Актриса осмотрела стол. Все бесплатное, положенное участникам фестиваля, было уже выпито.
— Что принести? — спросил я.
— Коньяк, — сказала актриса. — Такой же хороший, какой был у тебя во фляжке. Я голосовала за тебя еще и потому, что ты пьешь хороший коньяк.
Я сходил в бар, принес коньяк ей и себе. После выпитого она не могла идти. Я взял ее под руку, довел до лифта, потом до ее номера. Членов жюри, как только закончилась их работа, поселили вместе со всеми в гостинице, освободив резиденцию для какой-то международной делегации.
Я уложил ее, пожелал спокойной ночи.
— Завтра у меня будет раскалываться голова, — сказала актриса.
— Чем снимаете? — спросил я.
— Коньяком.
На завтрак актриса не вышла. Я отнес ей в номер коньяку, лимон, тарталетки. Вскипятил воду, заварил кофе и подал в постель.
— За это я буду тебя любить всю жизнь, — пообещала актриса.
Она выполнила свое обещание. На все кинофестивали, конференции, симпозиумы и даже на республиканские фестивали латышской песни я всегда получал официальные приглашения.
Вечером несколько телевизионных групп хотели взять у меня интервью. Но ТТ предупредил:
— Ты выпил. Не надо. На экране все видно. Перенеси на утро.
— Как-то неудобно…
— Удобно, — сказал ТТ. — Ты сегодня звезда, ты знаменитость.
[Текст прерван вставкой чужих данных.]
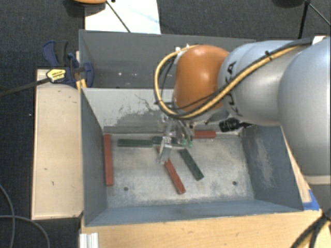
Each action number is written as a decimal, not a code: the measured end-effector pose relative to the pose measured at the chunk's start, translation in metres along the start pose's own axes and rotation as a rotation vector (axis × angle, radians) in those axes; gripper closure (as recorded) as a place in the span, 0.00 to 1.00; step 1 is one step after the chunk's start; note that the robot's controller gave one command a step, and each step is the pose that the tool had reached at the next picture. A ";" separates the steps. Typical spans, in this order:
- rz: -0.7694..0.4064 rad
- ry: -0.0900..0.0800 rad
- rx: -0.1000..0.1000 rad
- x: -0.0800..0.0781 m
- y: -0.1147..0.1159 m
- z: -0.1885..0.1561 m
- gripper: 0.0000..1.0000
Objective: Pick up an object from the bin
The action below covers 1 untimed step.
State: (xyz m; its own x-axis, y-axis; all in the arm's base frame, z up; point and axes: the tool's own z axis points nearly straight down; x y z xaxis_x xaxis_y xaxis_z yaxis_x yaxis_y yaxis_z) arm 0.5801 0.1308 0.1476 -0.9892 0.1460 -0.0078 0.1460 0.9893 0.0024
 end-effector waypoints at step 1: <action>-0.028 0.007 0.001 0.017 0.034 0.012 0.00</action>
Offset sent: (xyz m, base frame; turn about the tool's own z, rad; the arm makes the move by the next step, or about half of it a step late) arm 0.0113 0.0192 -0.0328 0.1006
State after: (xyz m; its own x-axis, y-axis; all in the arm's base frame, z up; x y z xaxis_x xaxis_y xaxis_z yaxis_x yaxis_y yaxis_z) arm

Утром я принял душ, побрился, надел модную немецкую куртку и спустился в холл, где меня ждали телеоператор и журналистка. Я уже знал, о чем буду говорить, вне зависимости от того, о чем меня будут спрашивать.
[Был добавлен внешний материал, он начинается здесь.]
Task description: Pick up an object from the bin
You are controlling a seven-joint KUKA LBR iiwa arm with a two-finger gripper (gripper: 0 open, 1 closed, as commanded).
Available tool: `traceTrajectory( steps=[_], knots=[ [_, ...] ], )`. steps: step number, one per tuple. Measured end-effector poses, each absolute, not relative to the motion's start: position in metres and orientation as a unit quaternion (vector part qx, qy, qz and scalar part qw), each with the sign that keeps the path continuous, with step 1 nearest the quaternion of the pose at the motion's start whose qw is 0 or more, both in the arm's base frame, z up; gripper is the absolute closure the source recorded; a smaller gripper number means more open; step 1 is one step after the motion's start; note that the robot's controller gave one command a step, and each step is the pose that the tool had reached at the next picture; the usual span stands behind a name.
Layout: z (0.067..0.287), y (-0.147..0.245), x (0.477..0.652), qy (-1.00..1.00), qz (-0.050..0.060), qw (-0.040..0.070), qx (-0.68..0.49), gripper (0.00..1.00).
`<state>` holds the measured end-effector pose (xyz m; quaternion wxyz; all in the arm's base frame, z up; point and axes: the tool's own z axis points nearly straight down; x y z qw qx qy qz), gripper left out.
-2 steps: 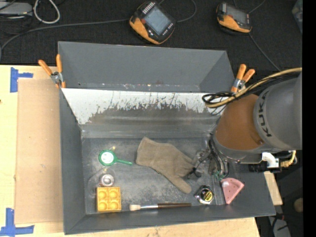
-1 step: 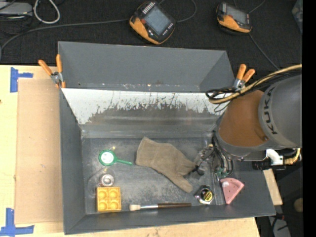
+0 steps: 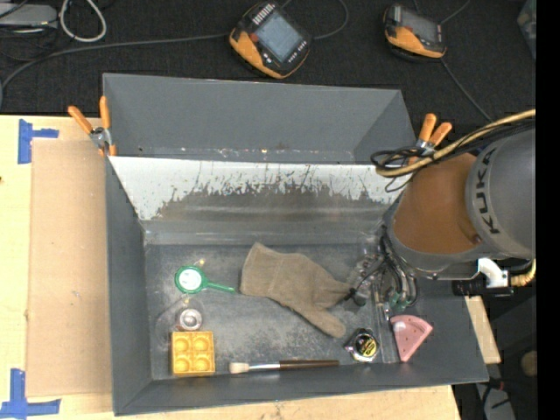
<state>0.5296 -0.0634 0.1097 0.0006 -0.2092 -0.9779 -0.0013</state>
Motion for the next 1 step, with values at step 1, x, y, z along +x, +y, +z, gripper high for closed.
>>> traceTrajectory(
  steps=[1],
  knots=[
    [0.1408, -0.0632, 0.5279, -0.978, -0.001, 0.004, -0.208, 1.0]
  ],
)
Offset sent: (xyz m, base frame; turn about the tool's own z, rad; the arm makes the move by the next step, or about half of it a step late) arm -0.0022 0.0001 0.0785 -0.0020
Потом это искусство общения с журналистами я доведу до совершенства.
Журналистка, маленькая, ладненькая, в дорогих зеленых шортах, кофточке от Диора, кожаных сандалетах, ремешки которых охватывали тренированные икры, — дочь известного кинооператора. Она работала в «Кинопанораме», самой большой и популярной передаче о кино, снимала ироничные репортажи, с которыми ведущий передачу соглашался или не соглашался. Я не был героем ее романа, и надо было ожидать каверзных вопросов. Так и получилось.
— Снимаем, — сказала она. На видеокамере зажглась красная лампочка. Значит, оператор включил камеру.
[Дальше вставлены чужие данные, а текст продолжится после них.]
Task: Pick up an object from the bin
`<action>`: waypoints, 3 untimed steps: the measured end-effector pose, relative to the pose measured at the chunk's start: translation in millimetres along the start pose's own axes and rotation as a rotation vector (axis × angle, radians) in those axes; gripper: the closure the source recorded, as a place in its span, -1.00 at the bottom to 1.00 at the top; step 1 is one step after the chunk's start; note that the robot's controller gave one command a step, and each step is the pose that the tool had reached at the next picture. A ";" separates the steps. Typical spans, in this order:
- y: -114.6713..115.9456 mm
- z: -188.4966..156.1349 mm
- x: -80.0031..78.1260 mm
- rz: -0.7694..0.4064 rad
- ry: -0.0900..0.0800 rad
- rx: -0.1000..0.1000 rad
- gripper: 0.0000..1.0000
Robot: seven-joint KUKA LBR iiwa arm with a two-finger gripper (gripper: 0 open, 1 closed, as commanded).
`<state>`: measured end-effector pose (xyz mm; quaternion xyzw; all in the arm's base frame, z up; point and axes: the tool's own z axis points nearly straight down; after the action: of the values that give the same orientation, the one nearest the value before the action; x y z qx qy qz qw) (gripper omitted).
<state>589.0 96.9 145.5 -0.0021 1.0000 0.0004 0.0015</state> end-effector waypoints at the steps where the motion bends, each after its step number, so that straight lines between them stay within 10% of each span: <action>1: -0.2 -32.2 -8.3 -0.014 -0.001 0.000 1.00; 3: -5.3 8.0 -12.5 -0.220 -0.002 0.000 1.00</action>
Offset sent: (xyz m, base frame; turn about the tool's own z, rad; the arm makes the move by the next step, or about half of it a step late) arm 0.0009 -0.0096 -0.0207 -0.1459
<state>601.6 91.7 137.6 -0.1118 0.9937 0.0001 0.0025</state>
— Вы получили главный приз за лучшую мужскую роль. На этот приз претендовали замечательные, талантливые актеры, а получили вы, никому не известный актер. Как вы сами считаете, вы такой талантливый или вам повезло?
Я молчал, держал паузу, как учил меня Афанасий.
— Все могут успокоиться, — сказал я. — Это мой первый и последний приз за главную роль. Больше призов не будет.
— Не поняла?
— Я режиссер и не собираюсь актерствовать, может быть, буду соглашаться только на небольшие роли в эпизодах.
— Но вы же закончили актерский факультет?
— Я еще закончил аспирантуру по режиссуре, снял как режиссер пока только один художественный фильм, сейчас готовлюсь к съемкам следующего.
— Первый раз слышу о вас как о режиссере.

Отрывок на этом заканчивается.